What about vaccines?
The current vaccines for COVID-19 aren't as effective as the vaccines for smallpox, measles and polio are. If people are vaccine-vaccinated, they can reduce transmission, but not eliminate it. This makes eradication more difficult.
There is an additional issue. The vaccines that cause the diseases can generally cause less genetic diversity in the viruses. It is possible that a variant of the disease will escape the immunity brought on by previous infections, but we are not sure how much of an impact it will have. The Omicron variant is being tested to see if it can escape from the antibodies generated by prior versions. The immune system recognizes the spike protein as the key to binding to the host's cells. If the changes hit in the right places, they could alter theProtein to such a degree that our antibodies will bind to it less tightly or no longer recognize it.
The issue of immunity is waning over time. Long-term immunity can be achieved by vaccination for diseases such as tetanus, diphtheria, and encephalitis. Individuals are susceptible to reinfection with coronaviruses because immunity can rapidly decline. This is already happening with both vaccine and previously infections.

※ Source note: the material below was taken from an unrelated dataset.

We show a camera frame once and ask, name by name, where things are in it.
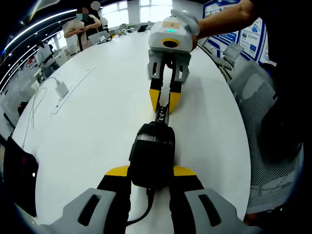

The solution to these issues is simply additional vaccinations, but that requires a regular, global vaccine campaign that would have to surpass vaccination efforts in 2021, which themselves only came about with emergency funding and have still left many unvaccinated, either because they declined the vaccine or because it's not
There are other reasons to be skeptical.
The eradication potential is only one aspect of the issue. Political and economic considerations are more difficult.
Eradication is a global enterprise. Eradication is not only possible but necessary, and interventions must be accessible and affordable. The World Health Assembly is the World Health Organization's decision-making body. It is here that any campaign must begin, as delegates are the first to decide if eradication is feasible, if it is a good use of resources, if all countries value it enough to contribute, and so on. Logistical issues would delay and hinder the project even if everyone was interested in working toward the goal.
What should we do?
We have other options that are unlikely to be eradicated. It is possible to eliminate infections within defined geographic areas, but it would take many years of sustained work. It is unclear if any coronaviruses vaccine can provide long-term immunity and better protection from breakthrough infections, given that even an infection does not.
We must aim for control in the short term, because of the loftier goal of elimination. This will come at a higher cost than many public health experts are comfortable with, of thousands of COVID-19 deaths each year and additional chronic outcomes, such as long COVID. Over time, the combination of vaccination, infection-inducing immunity and novel treatments should reduce the risk of serious infections and death from COVID. It is possible to keep immunity high and respond to any variations in circulating virus with an annual vaccine. Some people may choose to wear masks in times of increased infections.
We need to be clear about what to expect. With interventions, the specter of COVID-19 can be defeated. It is unlikely that this will herald the return to normal that so many desperately desire.